What to work on: Reproduce every line in the material below that holds "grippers".

Study material:
^^^^^^^^^^^^^^^^
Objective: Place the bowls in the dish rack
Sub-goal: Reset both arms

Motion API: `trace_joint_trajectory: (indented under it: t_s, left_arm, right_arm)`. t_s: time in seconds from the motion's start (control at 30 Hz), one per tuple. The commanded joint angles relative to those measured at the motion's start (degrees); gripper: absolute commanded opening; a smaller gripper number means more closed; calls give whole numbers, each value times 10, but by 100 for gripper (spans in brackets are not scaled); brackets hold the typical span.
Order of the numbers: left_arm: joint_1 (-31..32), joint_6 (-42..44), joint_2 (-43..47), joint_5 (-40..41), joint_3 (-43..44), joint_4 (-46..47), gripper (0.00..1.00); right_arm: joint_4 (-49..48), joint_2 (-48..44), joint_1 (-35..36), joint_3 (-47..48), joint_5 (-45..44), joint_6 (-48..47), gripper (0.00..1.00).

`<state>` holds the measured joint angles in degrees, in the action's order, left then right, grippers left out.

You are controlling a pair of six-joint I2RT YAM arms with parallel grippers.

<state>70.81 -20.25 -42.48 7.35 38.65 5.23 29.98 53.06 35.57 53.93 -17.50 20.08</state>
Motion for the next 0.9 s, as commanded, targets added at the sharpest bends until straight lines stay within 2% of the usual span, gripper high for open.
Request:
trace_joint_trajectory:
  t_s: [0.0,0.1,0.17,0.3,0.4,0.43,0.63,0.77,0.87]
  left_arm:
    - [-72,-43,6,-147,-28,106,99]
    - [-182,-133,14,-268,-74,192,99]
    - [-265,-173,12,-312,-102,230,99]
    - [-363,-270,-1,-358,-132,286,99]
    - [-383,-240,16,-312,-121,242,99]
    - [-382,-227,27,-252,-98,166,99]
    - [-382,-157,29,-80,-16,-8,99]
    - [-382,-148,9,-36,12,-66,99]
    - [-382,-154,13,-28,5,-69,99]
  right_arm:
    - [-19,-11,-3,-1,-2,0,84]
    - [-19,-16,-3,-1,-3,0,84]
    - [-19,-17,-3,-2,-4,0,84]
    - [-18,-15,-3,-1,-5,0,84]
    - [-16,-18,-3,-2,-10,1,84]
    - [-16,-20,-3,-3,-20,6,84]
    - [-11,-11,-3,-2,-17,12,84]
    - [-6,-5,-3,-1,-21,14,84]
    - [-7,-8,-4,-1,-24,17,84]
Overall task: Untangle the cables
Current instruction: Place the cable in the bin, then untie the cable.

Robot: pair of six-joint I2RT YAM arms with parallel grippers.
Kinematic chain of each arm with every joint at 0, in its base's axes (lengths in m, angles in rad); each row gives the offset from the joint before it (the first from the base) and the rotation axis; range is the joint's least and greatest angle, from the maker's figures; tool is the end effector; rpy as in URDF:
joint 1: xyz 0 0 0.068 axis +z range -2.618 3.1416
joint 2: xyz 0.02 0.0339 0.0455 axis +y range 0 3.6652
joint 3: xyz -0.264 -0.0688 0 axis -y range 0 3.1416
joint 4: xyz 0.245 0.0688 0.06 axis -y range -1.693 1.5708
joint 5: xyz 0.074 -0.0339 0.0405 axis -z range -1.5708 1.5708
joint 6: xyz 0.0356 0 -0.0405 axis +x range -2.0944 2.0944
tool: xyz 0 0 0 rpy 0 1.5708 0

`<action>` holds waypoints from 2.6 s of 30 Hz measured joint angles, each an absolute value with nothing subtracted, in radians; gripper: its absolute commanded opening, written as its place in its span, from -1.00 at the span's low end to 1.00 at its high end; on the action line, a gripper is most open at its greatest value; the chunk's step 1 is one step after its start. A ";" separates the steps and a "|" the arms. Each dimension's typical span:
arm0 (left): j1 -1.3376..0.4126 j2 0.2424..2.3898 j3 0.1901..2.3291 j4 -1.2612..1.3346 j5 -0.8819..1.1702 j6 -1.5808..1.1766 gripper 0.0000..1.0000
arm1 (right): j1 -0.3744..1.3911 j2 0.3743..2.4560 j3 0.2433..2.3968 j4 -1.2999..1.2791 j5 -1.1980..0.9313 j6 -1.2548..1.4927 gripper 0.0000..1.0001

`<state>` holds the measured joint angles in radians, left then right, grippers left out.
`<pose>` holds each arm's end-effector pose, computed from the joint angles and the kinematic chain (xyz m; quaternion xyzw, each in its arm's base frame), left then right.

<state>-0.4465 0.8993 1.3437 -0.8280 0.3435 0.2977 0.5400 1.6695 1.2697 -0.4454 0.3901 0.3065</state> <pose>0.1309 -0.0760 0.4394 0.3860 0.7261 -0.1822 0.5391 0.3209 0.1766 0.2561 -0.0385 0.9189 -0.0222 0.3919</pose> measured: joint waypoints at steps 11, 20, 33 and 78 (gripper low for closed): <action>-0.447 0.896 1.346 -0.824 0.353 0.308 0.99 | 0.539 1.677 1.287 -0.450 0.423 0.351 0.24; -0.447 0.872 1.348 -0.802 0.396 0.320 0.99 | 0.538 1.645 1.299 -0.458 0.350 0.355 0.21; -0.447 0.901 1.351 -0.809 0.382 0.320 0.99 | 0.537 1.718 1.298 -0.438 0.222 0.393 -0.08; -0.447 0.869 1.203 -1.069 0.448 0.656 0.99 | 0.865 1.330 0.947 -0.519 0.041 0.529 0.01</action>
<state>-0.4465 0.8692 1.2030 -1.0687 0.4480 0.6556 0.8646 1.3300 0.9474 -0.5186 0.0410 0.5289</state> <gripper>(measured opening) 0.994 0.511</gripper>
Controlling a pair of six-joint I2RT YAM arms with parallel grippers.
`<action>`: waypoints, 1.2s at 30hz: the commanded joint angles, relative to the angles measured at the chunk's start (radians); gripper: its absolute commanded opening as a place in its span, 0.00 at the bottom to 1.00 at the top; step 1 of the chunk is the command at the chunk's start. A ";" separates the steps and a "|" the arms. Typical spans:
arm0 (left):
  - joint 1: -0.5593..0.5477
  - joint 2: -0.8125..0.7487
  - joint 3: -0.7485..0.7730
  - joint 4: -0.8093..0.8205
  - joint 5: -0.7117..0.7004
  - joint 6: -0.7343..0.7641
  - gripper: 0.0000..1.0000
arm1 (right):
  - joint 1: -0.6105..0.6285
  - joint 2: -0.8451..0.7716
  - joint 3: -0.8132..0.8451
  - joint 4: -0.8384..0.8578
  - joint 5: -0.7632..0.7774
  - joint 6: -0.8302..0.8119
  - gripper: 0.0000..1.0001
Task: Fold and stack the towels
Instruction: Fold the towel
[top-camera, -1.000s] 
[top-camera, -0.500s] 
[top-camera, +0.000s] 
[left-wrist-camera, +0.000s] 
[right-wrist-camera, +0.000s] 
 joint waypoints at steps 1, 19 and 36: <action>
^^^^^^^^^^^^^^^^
Finished exercise:
`<state>` holds the measured joint angles in degrees, in the action's order, left then right, grippers left out.
You are controlling a pair of six-joint I2RT YAM arms with parallel grippers.
Robot: pair of six-joint I2RT YAM arms with parallel grippers.
`<state>` holds the measured joint angles in radians, left then right, grippers left out.
Controlling a pair of six-joint I2RT YAM arms with parallel grippers.

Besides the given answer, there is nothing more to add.